The two parts of this article (the second part will be published next month) explain two alternative strategies for creating sessions and explain the pros and cons of both. On the client side (about which we'll talk about in this issue), the session ID can be stored in a small file called a cookie. The cookie stores a name, a value, the server from which it originated, the time of creation, expiry time, etc. This file
is stored on the client machine with the permission of the browser. The browser settings affect the storage of cookies on the client machine.

Although the cookie-based strategy is simple, it comes with a few weak links. People might peep into the client machine, find the cookie and misuse the name-value pair to cheat the server, disguising themselves as authentic users.
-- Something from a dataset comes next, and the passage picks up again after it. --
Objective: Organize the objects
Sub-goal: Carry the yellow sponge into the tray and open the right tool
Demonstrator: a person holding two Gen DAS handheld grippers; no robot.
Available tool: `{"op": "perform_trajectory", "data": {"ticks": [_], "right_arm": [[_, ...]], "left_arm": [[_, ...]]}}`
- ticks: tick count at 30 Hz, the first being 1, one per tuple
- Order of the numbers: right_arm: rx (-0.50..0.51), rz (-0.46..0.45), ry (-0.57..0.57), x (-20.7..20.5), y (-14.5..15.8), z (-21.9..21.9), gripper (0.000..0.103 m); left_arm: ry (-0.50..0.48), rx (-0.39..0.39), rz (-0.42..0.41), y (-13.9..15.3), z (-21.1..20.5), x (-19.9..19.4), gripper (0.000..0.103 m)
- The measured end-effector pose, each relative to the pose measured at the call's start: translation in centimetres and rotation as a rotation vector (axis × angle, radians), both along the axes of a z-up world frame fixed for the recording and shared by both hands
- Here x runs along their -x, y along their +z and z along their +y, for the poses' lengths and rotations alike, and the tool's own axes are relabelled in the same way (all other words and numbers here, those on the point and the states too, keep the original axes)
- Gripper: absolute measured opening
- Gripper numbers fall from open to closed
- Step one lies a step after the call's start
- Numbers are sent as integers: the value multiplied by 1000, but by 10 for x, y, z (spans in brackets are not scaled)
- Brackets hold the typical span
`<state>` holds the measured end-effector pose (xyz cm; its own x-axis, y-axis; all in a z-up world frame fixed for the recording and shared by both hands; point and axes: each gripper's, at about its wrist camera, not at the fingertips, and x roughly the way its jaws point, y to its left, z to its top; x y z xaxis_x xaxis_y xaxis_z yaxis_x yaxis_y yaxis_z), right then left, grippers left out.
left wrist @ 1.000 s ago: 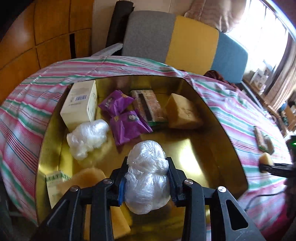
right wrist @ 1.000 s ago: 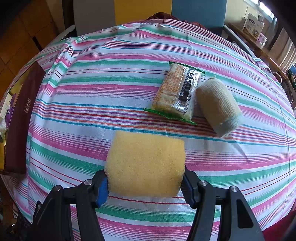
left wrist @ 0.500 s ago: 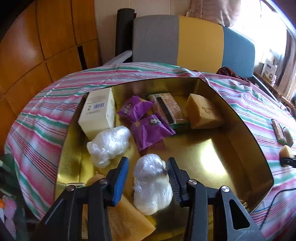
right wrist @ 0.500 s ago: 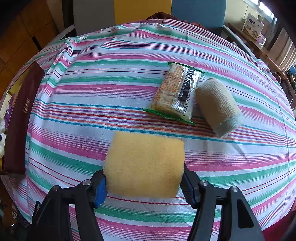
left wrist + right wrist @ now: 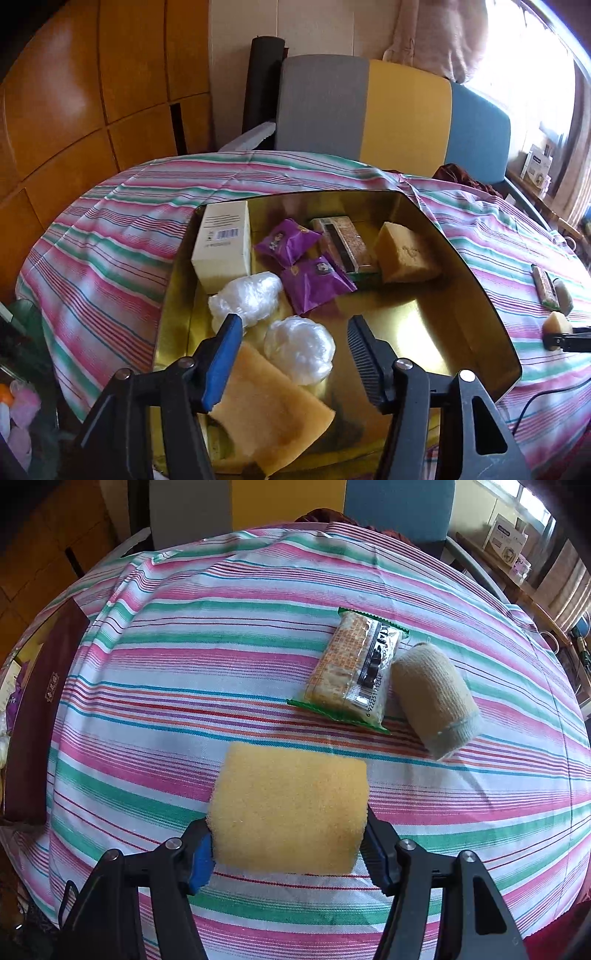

Hence, cookie-based sessions are not recommended for financial transactions, as they don't have the total assurance of privacy.

The second pitfall in cookie-based sessions is that a conservative user may block all incoming cookies. When the server sends a session cookie, it assumes that the client would store it. But, the client might reject the cookie for security reasons and thus hamper the formation of a session. This is what happened in my project. While some attempts to log in were successful, some were not. The reason being
that blocking cookies was hampering sessions.

To make session management independent of cookies, a database was created on the server to store the session information. Each page of the site included a status-checking script, which queried the database, checked the validity of a session, and permitted further access only if the session was valid. This solution worked well, and
I will present the procedure in the second part of this article.